Après « The Bees Made Honey In The Lion’s Skull » (tirée de l’album du même nom) reformatée pour une prestation live sous forme de powertrio piano fortissimo, l’homme à la Gibson rouge – munie d’une ignoble sangle à fleurs – qui est le seul élément constant depuis les débuts de cette structure – introduit ses partenaires : Adrienne Davies au mascara dégoulinant après quelques titres en guise de métronome à la batterie et Don McGreevy à la basse dopée par la sono. Le son est absolument énorme, la basse nous ravage les cages à miel et le public tangue comme des roseaux sur lesquels une légère brise soufflerait (la légèreté n’étant cependant pas de mise ce soir). C’est du Earth pur sucre qui nous est balancé, mais ça a tendance à tirer sur le redondant et certains spectateurs débutent un va-et-vient entre l’antichambre enfumée abritée du vent qui sert d’entrée et la salle elle-même.
Cette relative désaffection, peu perceptible aux abords de la scène où le public reste dense, n’interfère en rien auprès des musiciens qui continuent à envoyer de la puissance ralentie soutenue par un dosage du son faisant la part belle aux graves. « There Is A Serpent Coming » tirée de « Primitive And Deadly » sans la présence de Mark Lanegan est d’une intensité saisissante ; certainement le titre auquel ira ma préférence au terme de cette prestation congrue en nombre de compositions interprétées (je ne suis pas convaincu que j’aurai tenu le coup avec un « By Request » de 20 plages de 10 minutes…). Nous eûmes aussi droit à « Old Black » de « Angels Of Darkness, Demons Of Light I » avant que le groupe ne s’éclipse de la scène.

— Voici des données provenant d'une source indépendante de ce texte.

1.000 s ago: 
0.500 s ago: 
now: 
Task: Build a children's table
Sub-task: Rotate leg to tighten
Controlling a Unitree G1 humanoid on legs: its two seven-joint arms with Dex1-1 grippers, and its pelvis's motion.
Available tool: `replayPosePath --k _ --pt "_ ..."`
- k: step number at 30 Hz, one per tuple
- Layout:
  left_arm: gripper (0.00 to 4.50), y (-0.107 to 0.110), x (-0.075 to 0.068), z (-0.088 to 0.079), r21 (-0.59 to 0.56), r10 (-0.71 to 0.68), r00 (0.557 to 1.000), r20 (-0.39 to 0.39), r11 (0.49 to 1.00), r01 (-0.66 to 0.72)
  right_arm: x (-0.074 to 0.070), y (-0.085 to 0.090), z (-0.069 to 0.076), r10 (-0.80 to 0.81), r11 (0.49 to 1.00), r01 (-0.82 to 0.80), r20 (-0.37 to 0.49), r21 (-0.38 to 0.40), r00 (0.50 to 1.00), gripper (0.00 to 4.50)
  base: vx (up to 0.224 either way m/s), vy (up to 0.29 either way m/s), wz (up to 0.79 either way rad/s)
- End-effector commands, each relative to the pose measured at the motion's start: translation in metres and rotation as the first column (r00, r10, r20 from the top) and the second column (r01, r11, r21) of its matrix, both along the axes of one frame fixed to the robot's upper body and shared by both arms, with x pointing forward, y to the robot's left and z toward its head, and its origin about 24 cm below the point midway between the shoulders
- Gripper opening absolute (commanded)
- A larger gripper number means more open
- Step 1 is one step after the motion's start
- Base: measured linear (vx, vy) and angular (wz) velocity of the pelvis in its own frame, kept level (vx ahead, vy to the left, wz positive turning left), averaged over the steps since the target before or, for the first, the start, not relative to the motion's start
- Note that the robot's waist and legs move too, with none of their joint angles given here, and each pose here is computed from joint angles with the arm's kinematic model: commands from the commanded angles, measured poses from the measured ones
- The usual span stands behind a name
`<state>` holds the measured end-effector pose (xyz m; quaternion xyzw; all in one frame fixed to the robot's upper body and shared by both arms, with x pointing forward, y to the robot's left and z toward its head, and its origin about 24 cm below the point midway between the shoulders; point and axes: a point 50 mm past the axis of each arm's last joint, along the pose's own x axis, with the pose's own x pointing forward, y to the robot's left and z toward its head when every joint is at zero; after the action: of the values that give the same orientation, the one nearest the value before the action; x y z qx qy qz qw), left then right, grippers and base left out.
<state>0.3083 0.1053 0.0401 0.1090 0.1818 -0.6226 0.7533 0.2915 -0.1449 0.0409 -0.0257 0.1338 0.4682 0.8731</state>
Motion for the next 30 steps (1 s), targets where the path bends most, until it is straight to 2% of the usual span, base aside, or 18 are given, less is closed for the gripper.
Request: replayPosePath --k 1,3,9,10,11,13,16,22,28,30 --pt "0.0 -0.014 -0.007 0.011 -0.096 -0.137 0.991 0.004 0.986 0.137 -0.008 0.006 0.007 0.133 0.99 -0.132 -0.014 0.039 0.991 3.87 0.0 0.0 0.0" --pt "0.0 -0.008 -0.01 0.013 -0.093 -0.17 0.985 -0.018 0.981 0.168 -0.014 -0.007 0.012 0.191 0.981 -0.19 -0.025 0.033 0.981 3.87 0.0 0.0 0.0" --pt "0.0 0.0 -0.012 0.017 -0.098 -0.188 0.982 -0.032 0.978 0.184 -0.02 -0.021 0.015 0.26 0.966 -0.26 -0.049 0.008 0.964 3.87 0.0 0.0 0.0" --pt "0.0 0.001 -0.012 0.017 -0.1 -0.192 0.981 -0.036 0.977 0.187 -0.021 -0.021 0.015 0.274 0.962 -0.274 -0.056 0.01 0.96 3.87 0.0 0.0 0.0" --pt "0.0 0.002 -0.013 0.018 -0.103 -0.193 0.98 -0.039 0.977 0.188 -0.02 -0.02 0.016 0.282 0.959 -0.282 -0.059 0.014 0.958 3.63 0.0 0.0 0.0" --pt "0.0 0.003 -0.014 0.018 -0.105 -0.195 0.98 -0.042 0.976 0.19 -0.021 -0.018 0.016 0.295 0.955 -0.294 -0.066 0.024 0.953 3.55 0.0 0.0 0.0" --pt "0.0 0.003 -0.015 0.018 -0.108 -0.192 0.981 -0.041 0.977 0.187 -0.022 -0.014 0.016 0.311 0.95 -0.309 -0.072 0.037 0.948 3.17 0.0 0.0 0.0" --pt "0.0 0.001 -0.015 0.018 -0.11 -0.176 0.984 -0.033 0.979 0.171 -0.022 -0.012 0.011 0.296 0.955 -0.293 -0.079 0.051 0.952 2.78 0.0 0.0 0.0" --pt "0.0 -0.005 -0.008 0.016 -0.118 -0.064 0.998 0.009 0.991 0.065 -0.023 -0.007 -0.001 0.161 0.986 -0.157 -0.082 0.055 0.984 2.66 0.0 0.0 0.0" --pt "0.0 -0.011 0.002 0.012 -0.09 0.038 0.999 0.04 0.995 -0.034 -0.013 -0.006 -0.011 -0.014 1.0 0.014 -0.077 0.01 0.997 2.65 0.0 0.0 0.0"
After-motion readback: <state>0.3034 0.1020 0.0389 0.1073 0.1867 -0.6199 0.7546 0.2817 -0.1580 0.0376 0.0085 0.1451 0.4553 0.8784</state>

Rapidement de retour sur les planches, après une petite remise en forme, un ultime réglage des instruments, quelques mots échangés avec les premiers rangs et une ligne de basse aux forts relents de « Love Buzz », je pense que « From The Zodiacal Light » a été finalement délivrée marquant un point final à ce concert, mais là, je dois vous avouer avoir un doute sur le déroulé exact de la fin du show étant-donné que, comme de nombreux quidams, j’avais rejoins l’arrière de la salle pour profiter aussi de faire un brin de causette avec quelques bipèdes présents à cette sauterie. Il faut avouer que ce type de prestations lancinantes et étirées en longueur (comme cette review) peine à capter mon attention de bout en bout. Non pas que le niveau musical ou la qualité du set puisse être pointés du doigt, mais que l’intensité n’est pas toujours au rendez-vous dans le monde du drone spatial et expérimental. Une bonne soirée tout de même et surtout l’occasion de découvrir des interprétations très éloignées de certains de leurs compositions surtout les morceaux de la dernière plaque amputés de leurs vocaux.